Me: 7:45 is "go time" tomorrow morning. What time do you want me to get you up? D: 8.
Monday, September 2, 2019
The Eighth-Grade Experience Project -- #1 The Giver. We Used to Be Readers
Once upon a time, we Neumanns were readers.
We read at bedtime every night for years. It was my favorite time of day, and I like to think it was the children’s, too. Then, at some point, the wheels fell off the routine and pretty much everything else, but that's another story....
Summer reading assignments, however, never have been popular with any of us.
One August, early in our elementary experience, we realized the first day of school was fast approaching and the reading log was not yet filled out. Plenty of books had been read, but nothing recorded.
"You have to fill this out," I remember saying, and Blake collected a pile of books, all with one- and two-word titles, so he wouldn't have to squeeze "From the Mixed-up Files of Mrs. Basil E. Frankweiler," or some such, onto the paper's too-tight grid: Title, Author, Date Completed.
"Your teacher wants to know about you," I told him. "She wants to know what you like to read. What will she learn about you from these?"
"That I like books with short titles," he said.
I told a wise and respected friend, and she confessed that she fills out the log for her children. "It's about the reading," she said. "It's not a handwriting assignment."
Ah-ha. It's about the reading.
This summer, the one ahead of eighth grade, Blake was to read two books, one from a choice of six or so, and the other from a choice of two. For the first, he chose one he'd read years before -- to make it easy on himself, and I couldn't make him do any differently, he said -- and, still, he was so uninterested in completing it that even dollar bills stuck with Scotch tape to our kitchen wall along with “30 minutes of summer reading" tickets went ignored.
After a few weeks, I pocketed back my money and he eventually slogged through the book, anyway.
The second book he picked from the two choices because -- go figure -- it had a short title: "Speak." But he let that one sit, too, so I started it myself.
It was about a girl who'd been sexually assaulted, and that's important subject matter, but for a 12-year-old now-reluctant reader? Ugh. Not this summer. I steered him toward the second book, Lois Lowry's "The Giver."
"I haven't read it, but I know it's popular," I told him.
"Why haven't you read it?" he asked.
"I think I heard it's sad," I told him, and he knows I don't read sad things on purpose.

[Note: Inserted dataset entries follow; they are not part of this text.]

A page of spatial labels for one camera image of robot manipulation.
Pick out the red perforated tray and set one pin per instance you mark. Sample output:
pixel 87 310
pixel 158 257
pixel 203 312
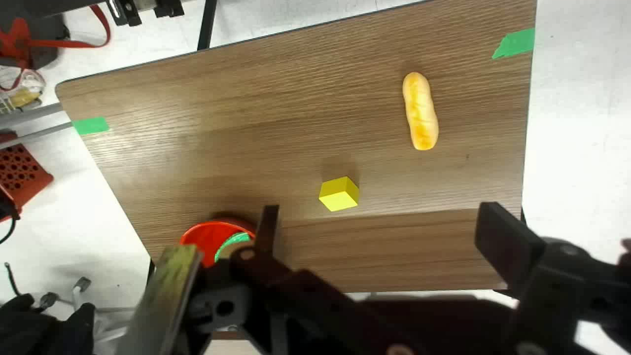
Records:
pixel 20 174

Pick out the silver aluminium rail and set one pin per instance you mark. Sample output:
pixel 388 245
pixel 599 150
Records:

"I'm not going to read it," he said.
"You have to."
"I don't. No one reads the summer assignment. It's optional."
"It's not."
"It is."
And so it went. For 58 years, or however long the summer break was.
We carried "The Giver" on vacation to Colorado.
"That's a really good book," said cousin Olivia.
"That's a really good book," said friend Christopher.
"I'm not reading it," said Blake, and he last-minute stashed it in the checked luggage on the way home, so it wasn't even an option on the flight.
"This book will be done if you want a ride to camp," I told him when we returned, 36 hours before sleepaway camp was to begin.
"I know you want me to go even more than I want to go, so I'm not reading it," he said.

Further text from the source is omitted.